> **EXERCISE PROMPT**:
Please repeat the whole listing exactly, but leave the pictures out.

> **GIVEN MATERIAL**:
:::::
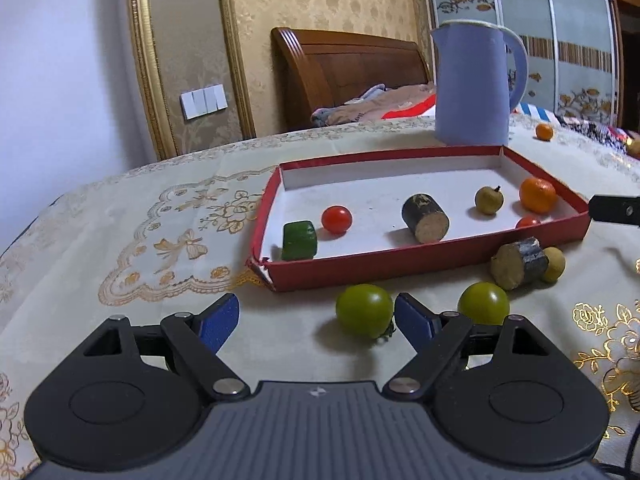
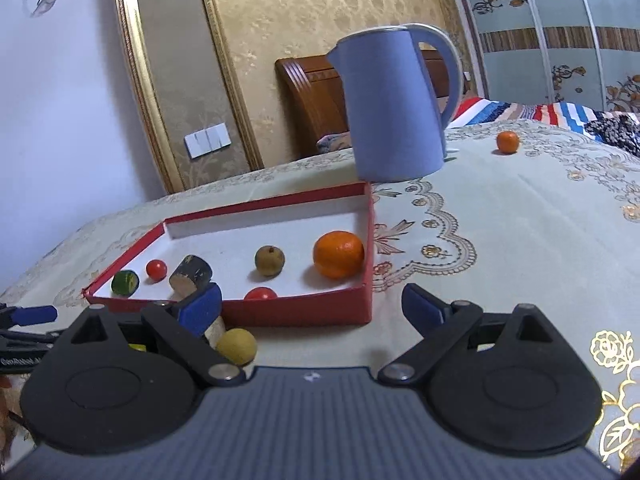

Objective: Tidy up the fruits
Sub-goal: 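Withdraw both open grippers from the tray toward the fruits on the table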

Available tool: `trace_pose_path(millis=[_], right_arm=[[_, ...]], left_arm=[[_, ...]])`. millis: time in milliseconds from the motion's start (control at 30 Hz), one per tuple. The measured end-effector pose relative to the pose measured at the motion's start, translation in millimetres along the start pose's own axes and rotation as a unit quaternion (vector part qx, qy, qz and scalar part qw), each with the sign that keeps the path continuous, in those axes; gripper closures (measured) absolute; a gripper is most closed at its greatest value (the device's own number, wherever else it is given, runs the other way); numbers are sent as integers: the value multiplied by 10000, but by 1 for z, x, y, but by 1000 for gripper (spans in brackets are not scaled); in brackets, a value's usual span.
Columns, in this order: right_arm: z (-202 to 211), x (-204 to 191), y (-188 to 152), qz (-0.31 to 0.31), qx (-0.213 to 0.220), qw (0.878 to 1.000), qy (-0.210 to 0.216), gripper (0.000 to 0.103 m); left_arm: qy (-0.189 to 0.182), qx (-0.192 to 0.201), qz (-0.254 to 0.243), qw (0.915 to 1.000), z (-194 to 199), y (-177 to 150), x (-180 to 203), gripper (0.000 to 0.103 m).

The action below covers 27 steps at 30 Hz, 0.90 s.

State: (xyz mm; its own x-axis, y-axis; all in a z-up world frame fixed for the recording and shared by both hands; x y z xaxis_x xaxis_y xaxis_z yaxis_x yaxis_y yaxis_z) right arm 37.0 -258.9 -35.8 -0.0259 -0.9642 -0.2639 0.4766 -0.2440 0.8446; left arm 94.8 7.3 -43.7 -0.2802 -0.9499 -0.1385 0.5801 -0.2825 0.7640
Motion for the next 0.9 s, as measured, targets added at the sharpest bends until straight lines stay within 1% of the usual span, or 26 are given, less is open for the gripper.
trace_pose_path(millis=[133, 267, 433, 600, 700, 800, 900], right_arm=[[-4, 1, -4, -10, -181, 9998, -29, 7], [-5, -1, -5, 55, -196, 9998, 24, 7], [-5, -1, -6, 23, -245, 9997, 49, 7], [-6, 1, -6, -45, -277, 9996, 79, 7], [-7, -1, -7, -6, -311, 9995, 97, 7], [-8, 0, -7, -12, -338, 9994, 109, 7], [-9, -1, -7, 5, -361, 9993, 88, 7]], left_arm=[[44, -82, -102, 9999, -9, 3, 5, 18], [-3, -117, -174, 9998, -14, 5, 10, 18], [-26, -195, -133, 9997, -21, 6, 9, 18], [-134, -420, -42, 9990, -30, 4, 7, 18], [-79, -441, -34, 9990, -32, 5, 6, 18], [90, -426, -24, 9990, -34, 7, 4, 18], [157, -444, -6, 9989, -36, 8, 2, 18]])
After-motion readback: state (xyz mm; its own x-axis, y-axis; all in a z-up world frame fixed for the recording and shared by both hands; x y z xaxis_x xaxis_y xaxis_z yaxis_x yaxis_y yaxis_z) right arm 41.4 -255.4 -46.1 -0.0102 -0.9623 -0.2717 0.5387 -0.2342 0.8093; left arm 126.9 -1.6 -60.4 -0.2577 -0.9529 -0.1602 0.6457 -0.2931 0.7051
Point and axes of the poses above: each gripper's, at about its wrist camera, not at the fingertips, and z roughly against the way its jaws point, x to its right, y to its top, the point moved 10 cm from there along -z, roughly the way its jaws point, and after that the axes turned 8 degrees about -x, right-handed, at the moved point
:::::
> **RESPONSE BELOW**:
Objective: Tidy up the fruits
Sub-goal: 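Withdraw both open grippers from the tray toward the fruits on the table
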
Available tool: `trace_pose_path(millis=[_], right_arm=[[_, ...]], left_arm=[[_, ...]])`. millis: time in milliseconds from the motion's start (control at 30 Hz), one per tuple. The measured end-effector pose relative to the pose measured at the motion's start, translation in millimetres along the start pose's own axes and rotation as a unit quaternion (vector part qx, qy, qz and scalar part qw), each with the sign that keeps the path continuous, in those axes; gripper closures (measured) absolute; a gripper is most closed at its greatest value (the device's own number, wherever else it is given, runs the other way); numbers are sent as integers: the value multiplied by 10000, but by 1 for z, x, y, but by 1000 for gripper (spans in brackets are not scaled); in brackets, a value's usual span.
Columns, in this order: right_arm: z (-202 to 211), x (-204 to 191), y (-188 to 152), qz (-0.31 to 0.31), qx (-0.213 to 0.220), qw (0.878 to 1.000), qy (-0.210 to 0.216), gripper (0.000 to 0.103 m); left_arm: qy (-0.189 to 0.182), qx (-0.192 to 0.201), qz (-0.254 to 0.243), qw (0.915 to 1.000), z (-194 to 199), y (-177 to 150), x (-180 to 203), gripper (0.000 to 0.103 m).

The action below covers 27 steps at 30 Hz, 0.90 s.

State: (xyz mm; its own x-axis, y-axis; all in a z-up world frame fixed for the recording and shared by both hands; x y z xaxis_x xaxis_y xaxis_z yaxis_x yaxis_y yaxis_z) right arm 37.0 -258.9 -35.8 -0.0259 -0.9642 -0.2639 0.4766 -0.2440 0.8446; left arm 94.8 7.3 -43.7 -0.2802 -0.9499 -0.1385 0.5801 -0.2825 0.7640
Motion for the next 0.9 s, as measured, targets added at the sharpest bends until straight lines stay within 1% of the usual span, or 26 are given, less is open for the gripper.
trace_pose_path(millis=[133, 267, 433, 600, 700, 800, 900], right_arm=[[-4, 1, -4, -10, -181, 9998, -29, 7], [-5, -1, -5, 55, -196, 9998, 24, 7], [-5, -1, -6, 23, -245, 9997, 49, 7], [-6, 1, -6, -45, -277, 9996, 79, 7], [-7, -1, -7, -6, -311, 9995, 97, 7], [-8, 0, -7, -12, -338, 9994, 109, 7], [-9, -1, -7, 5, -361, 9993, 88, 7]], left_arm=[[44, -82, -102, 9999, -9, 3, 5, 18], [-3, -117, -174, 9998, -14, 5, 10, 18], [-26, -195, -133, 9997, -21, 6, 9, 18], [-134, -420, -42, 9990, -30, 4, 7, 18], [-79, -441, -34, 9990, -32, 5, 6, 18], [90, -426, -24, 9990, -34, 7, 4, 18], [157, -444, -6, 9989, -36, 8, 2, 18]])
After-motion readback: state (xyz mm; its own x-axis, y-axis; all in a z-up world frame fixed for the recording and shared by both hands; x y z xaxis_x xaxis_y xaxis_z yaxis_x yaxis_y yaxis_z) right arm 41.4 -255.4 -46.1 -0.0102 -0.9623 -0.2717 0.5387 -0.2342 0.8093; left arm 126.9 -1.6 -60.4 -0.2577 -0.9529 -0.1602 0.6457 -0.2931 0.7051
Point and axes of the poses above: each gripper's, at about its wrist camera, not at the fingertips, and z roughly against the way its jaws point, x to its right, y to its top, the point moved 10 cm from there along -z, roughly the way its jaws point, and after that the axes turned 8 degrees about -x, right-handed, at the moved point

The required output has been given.